Skip to content

Testing DataJoint Packages

Best practices for integration and unit testing in packages that depend on DataJoint.

Principles

  1. Use real databases โ€” Test against MySQL or PostgreSQL, not mocks. DataJoint's behavior depends on database semantics (transactions, foreign keys, type coercion).

  2. Isolate tests โ€” Each test should use its own schema to avoid interference. Clean up on both success and failure.

  3. Reuse connections โ€” Create connections once per session, not per test. Database connections are expensive.

  4. Test logic, not volume โ€” Use minimal data that exercises your code paths.

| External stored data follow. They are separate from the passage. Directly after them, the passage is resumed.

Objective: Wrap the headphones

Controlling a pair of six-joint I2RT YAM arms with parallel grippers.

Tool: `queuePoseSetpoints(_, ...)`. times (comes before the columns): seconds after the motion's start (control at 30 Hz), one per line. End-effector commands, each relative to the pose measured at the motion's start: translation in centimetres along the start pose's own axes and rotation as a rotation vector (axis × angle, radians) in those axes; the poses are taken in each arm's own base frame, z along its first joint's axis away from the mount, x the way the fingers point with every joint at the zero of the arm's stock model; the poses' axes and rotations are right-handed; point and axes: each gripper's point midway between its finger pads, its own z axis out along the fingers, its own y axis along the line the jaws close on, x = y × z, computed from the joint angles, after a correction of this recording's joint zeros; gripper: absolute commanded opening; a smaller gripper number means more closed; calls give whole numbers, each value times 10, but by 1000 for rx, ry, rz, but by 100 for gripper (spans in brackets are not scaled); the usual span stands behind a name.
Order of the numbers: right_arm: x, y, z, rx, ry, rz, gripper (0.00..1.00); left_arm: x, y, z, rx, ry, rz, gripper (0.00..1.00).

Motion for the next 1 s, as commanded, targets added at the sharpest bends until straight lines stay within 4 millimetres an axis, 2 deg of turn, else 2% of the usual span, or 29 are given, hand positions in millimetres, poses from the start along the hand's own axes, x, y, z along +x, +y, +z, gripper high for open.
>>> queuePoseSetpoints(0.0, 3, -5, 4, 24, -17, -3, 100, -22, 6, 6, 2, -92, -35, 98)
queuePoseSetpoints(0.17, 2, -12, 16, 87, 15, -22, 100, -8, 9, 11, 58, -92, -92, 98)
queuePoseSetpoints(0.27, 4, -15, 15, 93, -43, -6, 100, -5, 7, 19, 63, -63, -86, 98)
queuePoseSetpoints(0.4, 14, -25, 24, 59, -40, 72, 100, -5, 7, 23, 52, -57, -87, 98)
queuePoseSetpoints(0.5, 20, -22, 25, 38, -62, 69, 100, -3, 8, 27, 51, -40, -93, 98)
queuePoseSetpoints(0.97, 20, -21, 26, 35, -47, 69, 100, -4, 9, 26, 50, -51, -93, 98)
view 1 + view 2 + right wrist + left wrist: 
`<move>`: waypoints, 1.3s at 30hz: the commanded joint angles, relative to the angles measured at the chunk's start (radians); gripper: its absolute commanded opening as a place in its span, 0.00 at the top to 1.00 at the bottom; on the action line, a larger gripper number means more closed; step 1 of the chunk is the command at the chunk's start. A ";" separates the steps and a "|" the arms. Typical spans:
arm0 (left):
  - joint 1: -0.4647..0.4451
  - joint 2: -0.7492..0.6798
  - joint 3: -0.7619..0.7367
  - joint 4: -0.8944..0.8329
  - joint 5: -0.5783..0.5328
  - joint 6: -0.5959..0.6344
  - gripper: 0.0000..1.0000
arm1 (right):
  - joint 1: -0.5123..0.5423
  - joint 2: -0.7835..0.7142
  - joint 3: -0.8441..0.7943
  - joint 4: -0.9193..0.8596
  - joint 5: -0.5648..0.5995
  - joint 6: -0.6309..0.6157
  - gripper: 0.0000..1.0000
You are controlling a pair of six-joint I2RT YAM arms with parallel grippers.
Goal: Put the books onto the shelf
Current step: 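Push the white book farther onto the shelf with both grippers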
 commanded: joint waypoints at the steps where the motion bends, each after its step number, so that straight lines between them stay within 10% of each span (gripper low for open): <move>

Integration tests should be fast.

Database Setup

Local Development

Use Docker Compose to run test databases:

# docker-compose.yaml
services:
  db:
    image: postgres:15
    environment:
      POSTGRES_USER: datajoint
      POSTGRES_PASSWORD: datajoint
    ports:
      - "5432:5432"
docker compose up -d

Environment Variables

Configure DataJoint via environment variables for flexibility across environments:

export DJ_HOST=localhost
export DJ_PORT=5432
export DJ_USER=datajoint
export DJ_PASS=datajoint
export DJ_BACKEND=postgresql

Pytest Fixtures

Connection Fixture (Session-Scoped)

Create the connection once per test session:

# conftest.py
import os
import pytest
import datajoint as dj


@pytest.fixture(scope="session")
def dj_connection():
    """Configure and return DataJoint connection for the test session."""
    dj.config["database.host"] = os.getenv("DJ_HOST", "localhost")
    dj.config["database.port"] = int(os.getenv("DJ_PORT", 5432))
    dj.config["database.user"] = os.getenv("DJ_USER", "datajoint")
    dj.config["database.password"] = os.getenv("DJ_PASS", "datajoint")
    dj.config["database.use_tls"] = os.getenv("DJ_USE_TLS", "false").lower() == "true"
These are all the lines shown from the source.